## About this task
What is needed is a word-for-word transcription of every record below.

Segment Start: Data records

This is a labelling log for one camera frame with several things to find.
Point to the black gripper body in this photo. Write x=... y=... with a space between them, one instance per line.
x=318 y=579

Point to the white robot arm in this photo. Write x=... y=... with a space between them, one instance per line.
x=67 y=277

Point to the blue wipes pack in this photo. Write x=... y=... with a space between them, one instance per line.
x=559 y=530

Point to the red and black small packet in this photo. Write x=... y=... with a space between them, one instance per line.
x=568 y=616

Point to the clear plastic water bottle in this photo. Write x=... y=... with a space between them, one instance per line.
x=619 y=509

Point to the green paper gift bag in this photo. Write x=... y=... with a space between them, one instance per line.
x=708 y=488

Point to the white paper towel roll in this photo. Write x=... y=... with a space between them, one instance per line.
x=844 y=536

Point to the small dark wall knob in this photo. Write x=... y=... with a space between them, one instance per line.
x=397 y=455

Segment End: Data records

## Response to the task
This is a labelling log for one camera frame with several things to find.
Point to the black gripper body in this photo. Write x=... y=... with a space between them, one instance per line.
x=318 y=579

Point to the white robot arm in this photo. Write x=... y=... with a space between them, one instance per line.
x=67 y=277

Point to the blue wipes pack in this photo. Write x=... y=... with a space between them, one instance per line.
x=559 y=530

Point to the red and black small packet in this photo. Write x=... y=... with a space between them, one instance per line.
x=568 y=616

Point to the clear plastic water bottle in this photo. Write x=... y=... with a space between them, one instance per line.
x=619 y=509

Point to the green paper gift bag in this photo. Write x=... y=... with a space between them, one instance per line.
x=708 y=488

Point to the white paper towel roll in this photo. Write x=... y=... with a space between them, one instance per line.
x=844 y=536

Point to the small dark wall knob in this photo. Write x=... y=... with a space between them, one instance per line.
x=397 y=455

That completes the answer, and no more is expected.